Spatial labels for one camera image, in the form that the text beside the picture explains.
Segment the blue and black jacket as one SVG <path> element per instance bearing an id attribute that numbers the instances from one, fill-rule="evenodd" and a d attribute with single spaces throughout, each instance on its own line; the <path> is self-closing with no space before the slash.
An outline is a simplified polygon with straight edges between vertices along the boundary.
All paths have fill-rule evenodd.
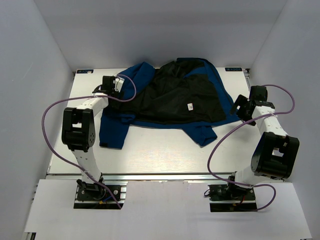
<path id="1" fill-rule="evenodd" d="M 100 119 L 101 147 L 121 149 L 131 125 L 181 129 L 204 147 L 217 139 L 214 127 L 238 121 L 233 99 L 206 59 L 178 58 L 160 68 L 142 62 L 121 76 L 121 91 Z"/>

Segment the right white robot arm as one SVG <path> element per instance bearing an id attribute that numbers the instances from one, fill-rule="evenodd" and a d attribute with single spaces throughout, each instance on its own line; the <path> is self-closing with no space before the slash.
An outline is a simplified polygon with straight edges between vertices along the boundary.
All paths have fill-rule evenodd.
<path id="1" fill-rule="evenodd" d="M 250 165 L 234 172 L 229 178 L 232 183 L 225 188 L 226 195 L 236 200 L 243 195 L 244 189 L 263 182 L 288 179 L 293 171 L 300 141 L 282 128 L 275 105 L 268 101 L 266 86 L 254 85 L 249 97 L 239 95 L 230 113 L 236 113 L 246 125 L 257 127 L 260 140 L 251 157 Z"/>

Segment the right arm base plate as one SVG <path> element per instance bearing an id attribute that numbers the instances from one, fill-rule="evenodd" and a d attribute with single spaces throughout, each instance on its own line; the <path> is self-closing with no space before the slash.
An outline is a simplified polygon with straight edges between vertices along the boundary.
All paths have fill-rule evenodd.
<path id="1" fill-rule="evenodd" d="M 212 213 L 257 212 L 255 192 L 233 183 L 210 184 L 203 196 L 209 199 Z"/>

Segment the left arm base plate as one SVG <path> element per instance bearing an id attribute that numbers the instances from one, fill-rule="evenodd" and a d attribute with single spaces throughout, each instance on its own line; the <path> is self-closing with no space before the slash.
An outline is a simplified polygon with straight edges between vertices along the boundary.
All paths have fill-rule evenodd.
<path id="1" fill-rule="evenodd" d="M 78 210 L 120 210 L 126 199 L 127 183 L 116 181 L 101 181 L 111 191 L 112 195 L 96 183 L 85 183 L 81 179 L 76 181 L 77 187 L 73 208 Z"/>

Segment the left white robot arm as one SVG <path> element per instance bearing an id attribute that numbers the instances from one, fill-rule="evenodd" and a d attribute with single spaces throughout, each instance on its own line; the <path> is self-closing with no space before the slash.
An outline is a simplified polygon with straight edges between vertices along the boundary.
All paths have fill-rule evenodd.
<path id="1" fill-rule="evenodd" d="M 109 105 L 107 96 L 116 97 L 121 92 L 125 79 L 119 76 L 103 76 L 102 85 L 76 107 L 63 111 L 61 140 L 72 152 L 81 167 L 81 184 L 91 184 L 88 193 L 99 200 L 105 196 L 106 187 L 93 151 L 96 140 L 95 116 Z"/>

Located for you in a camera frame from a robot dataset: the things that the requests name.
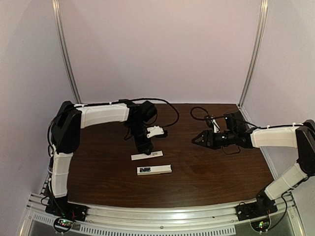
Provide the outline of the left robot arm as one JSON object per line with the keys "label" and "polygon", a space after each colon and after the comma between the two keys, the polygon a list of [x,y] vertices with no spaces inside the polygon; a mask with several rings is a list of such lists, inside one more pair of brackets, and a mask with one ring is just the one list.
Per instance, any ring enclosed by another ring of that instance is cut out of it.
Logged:
{"label": "left robot arm", "polygon": [[134,138],[138,153],[149,155],[153,151],[152,137],[164,134],[160,126],[146,126],[156,114],[157,109],[150,101],[140,104],[128,99],[96,104],[64,102],[48,129],[48,152],[52,159],[50,191],[53,196],[67,196],[69,167],[80,146],[83,129],[123,123]]}

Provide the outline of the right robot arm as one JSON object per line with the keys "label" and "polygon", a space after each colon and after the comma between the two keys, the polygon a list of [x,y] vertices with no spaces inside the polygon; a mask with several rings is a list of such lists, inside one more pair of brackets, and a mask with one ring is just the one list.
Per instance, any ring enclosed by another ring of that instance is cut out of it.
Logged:
{"label": "right robot arm", "polygon": [[225,120],[226,130],[220,130],[218,117],[206,115],[202,120],[207,123],[208,129],[191,142],[212,150],[236,145],[244,149],[294,148],[298,152],[296,162],[257,194],[256,201],[259,205],[269,205],[288,190],[315,175],[314,120],[261,127],[246,121],[240,111],[225,113],[221,118]]}

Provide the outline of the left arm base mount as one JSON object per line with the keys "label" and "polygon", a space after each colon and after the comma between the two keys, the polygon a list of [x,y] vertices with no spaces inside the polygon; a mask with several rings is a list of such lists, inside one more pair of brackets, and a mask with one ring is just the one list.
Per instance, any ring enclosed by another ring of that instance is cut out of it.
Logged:
{"label": "left arm base mount", "polygon": [[68,233],[74,223],[86,220],[87,206],[70,203],[67,196],[61,198],[49,196],[48,199],[45,212],[57,217],[53,222],[53,228],[57,233],[61,235]]}

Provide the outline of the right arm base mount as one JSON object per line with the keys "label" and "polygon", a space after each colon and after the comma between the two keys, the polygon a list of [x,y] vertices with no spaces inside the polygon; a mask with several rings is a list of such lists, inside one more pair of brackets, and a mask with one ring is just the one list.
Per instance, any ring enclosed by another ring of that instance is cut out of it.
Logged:
{"label": "right arm base mount", "polygon": [[255,202],[241,202],[236,207],[236,215],[239,221],[253,220],[251,227],[258,233],[267,232],[271,228],[270,214],[278,211],[274,200],[270,200],[265,194],[258,194]]}

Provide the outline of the white remote control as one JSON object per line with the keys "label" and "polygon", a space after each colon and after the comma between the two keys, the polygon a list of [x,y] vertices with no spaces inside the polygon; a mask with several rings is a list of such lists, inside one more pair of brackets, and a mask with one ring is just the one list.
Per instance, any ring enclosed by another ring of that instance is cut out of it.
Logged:
{"label": "white remote control", "polygon": [[145,176],[145,175],[160,175],[160,174],[169,174],[172,173],[171,165],[158,165],[158,166],[148,166],[151,168],[151,172],[149,173],[140,173],[140,168],[146,167],[137,167],[137,175]]}

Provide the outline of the white battery cover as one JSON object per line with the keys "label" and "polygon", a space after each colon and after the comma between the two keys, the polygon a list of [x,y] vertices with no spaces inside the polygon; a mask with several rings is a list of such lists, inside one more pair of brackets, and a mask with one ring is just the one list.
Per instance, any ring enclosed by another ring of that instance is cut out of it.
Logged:
{"label": "white battery cover", "polygon": [[137,160],[143,160],[143,159],[149,159],[149,158],[155,158],[155,157],[161,157],[163,156],[163,152],[160,151],[154,151],[151,154],[135,154],[131,155],[131,160],[132,161],[137,161]]}

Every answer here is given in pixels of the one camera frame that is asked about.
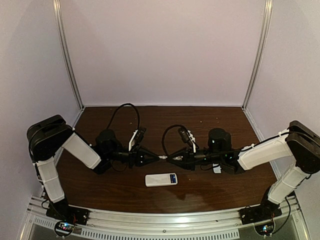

Exercise prompt: Set apart and copy each line of the records that holds the word "frame".

Solution for this task:
Located for you in a camera frame from a robot dataset: the things that the requests name.
Every answer here is given in pixels of the one camera frame that is asked about.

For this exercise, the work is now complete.